Placing plants inside buildings isolates them from the ecosystem they belong to. We treat them as isolated sculptural objects rather than homes for a multitude of lifeforms. Jenny Gillam emphasises this beautifully with the exhibition of living stick insects behind glass with Pohutukawa, Kanuka and, that resilient imported domestic plant, the Conifer. On the wall is a graph marking the movement around these plants of the insects, with genuine scientific observation going on to try and see how conscious the insects are of staying on plants that best camouflage them.

This living sculpture is a great contemporary ready-made.

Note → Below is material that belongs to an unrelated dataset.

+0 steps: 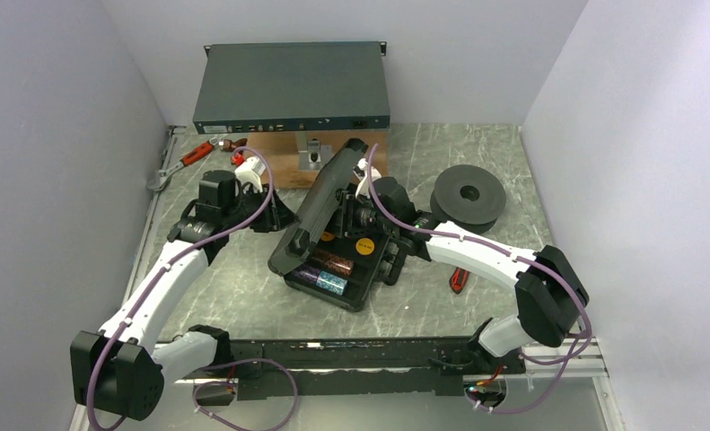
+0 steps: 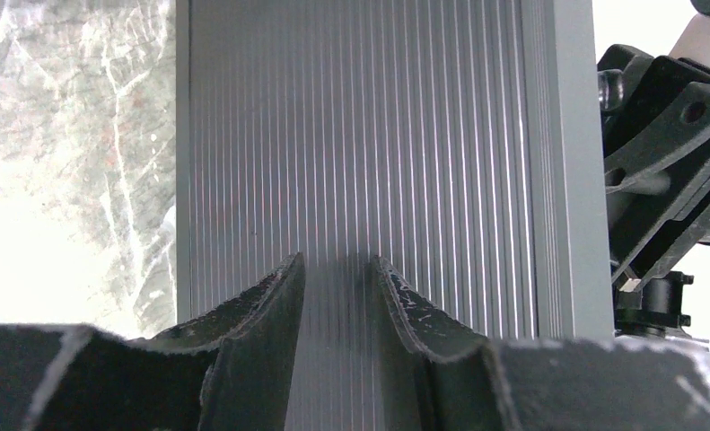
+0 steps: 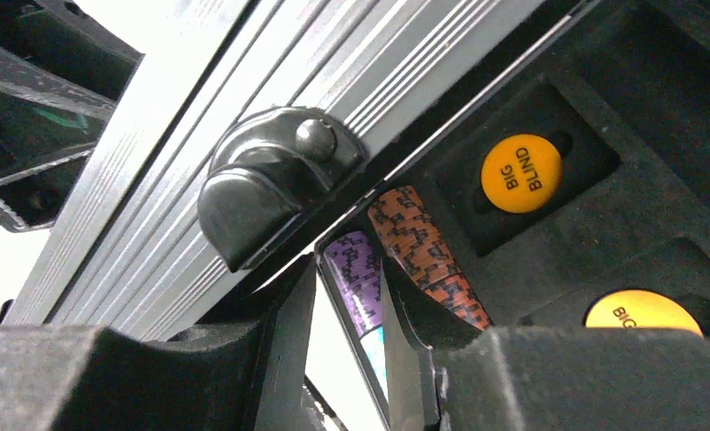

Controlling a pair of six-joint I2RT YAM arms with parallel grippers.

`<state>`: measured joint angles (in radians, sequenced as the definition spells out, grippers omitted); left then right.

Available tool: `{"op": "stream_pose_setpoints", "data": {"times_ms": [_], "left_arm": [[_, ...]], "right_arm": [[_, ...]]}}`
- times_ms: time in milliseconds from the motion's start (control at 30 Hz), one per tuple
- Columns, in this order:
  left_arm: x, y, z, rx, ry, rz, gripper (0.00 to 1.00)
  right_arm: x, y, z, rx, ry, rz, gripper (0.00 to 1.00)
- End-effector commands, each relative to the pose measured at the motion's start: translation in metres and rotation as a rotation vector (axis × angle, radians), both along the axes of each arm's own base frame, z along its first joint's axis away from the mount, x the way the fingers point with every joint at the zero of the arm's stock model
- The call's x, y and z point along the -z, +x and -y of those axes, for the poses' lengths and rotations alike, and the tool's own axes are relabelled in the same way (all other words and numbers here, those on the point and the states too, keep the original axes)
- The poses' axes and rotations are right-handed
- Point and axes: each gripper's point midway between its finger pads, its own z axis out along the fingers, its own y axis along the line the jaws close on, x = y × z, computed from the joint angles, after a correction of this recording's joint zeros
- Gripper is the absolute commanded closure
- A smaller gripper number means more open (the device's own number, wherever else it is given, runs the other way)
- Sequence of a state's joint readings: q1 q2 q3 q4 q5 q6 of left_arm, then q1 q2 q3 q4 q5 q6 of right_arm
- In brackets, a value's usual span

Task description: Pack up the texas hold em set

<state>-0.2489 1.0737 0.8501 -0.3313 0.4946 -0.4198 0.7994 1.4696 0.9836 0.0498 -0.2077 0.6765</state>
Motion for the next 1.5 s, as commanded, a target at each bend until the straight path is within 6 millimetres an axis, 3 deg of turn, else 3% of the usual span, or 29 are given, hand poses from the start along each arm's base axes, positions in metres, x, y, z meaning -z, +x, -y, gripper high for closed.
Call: {"op": "stream_pose_setpoints", "data": {"times_ms": [0,133,333,400,533,633,733,833,867,967,1100,1267,1467], "left_arm": [[-0.005,0.0,0.012,0.039,-0.009,0.049,0.6],[-0.009,-0.002,0.021,0.062,-0.01,0.057,0.61],[-0.017,-0.007,0.032,0.097,-0.021,0.078,0.6],[-0.019,-0.008,0.035,0.103,-0.026,0.081,0.6],[-0.023,-0.009,0.042,0.118,-0.019,0.088,0.58],[-0.026,-0.011,0.047,0.132,0.002,0.092,0.53],[-0.029,-0.014,0.053,0.147,0.029,0.115,0.46],[-0.034,-0.019,0.063,0.172,0.054,0.15,0.32],[-0.035,-0.02,0.067,0.183,0.059,0.159,0.23],[-0.04,-0.024,0.081,0.228,0.074,0.188,0.18],[-0.036,-0.025,0.101,0.281,0.116,0.192,0.24],[-0.02,-0.026,0.13,0.339,0.179,0.18,0.38],[0.0,-0.025,0.156,0.374,0.23,0.15,0.59]], "right_arm": [[-0.026,0.003,0.009,0.033,0.005,0.069,0.65],[-0.008,-0.001,0.045,0.122,-0.128,0.061,0.65],[0.036,0.0,0.16,0.434,-0.361,0.019,0.61],[0.038,-0.001,0.191,0.511,-0.371,0.013,0.6],[0.035,-0.005,0.223,0.584,-0.373,0.041,0.58],[0.034,-0.005,0.23,0.605,-0.389,0.046,0.58],[0.034,-0.005,0.225,0.59,-0.372,0.045,0.58],[0.036,-0.004,0.22,0.574,-0.355,0.039,0.58],[0.038,-0.004,0.219,0.57,-0.357,0.034,0.58],[0.045,-0.005,0.22,0.575,-0.36,0.02,0.59],[0.063,-0.012,0.22,0.594,-0.324,-0.017,0.59],[0.092,-0.026,0.221,0.62,-0.286,-0.099,0.61],[0.109,-0.033,0.226,0.647,-0.27,-0.128,0.62]]}}
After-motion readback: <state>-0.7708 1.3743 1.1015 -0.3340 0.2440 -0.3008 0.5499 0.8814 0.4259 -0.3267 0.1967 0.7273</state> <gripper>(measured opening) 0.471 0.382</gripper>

Unlike typical artworks the stick insects don’t seek to draw attention to themselves, and in scientist Steve Trewick’s comment that a stick insect must decide whether to eat a plant or to use it as camouflage there is a rich metaphor for the artist deciding how far to stick out from the pack. 

Wayne Barrar’s current research into national biosecurity issues pokes away at the ironies of how one habitat’s treasure is another’s pest. There’s an image of prized Kopi Carp feeding in Singapore, next to another of them being flung like performing dolphins into the ‘Storman Norman’ mulcher here. With a strong eye for ways to animate the issues he explores, Barrar’s work is full of rich meditations on our framing and dislocation of nature.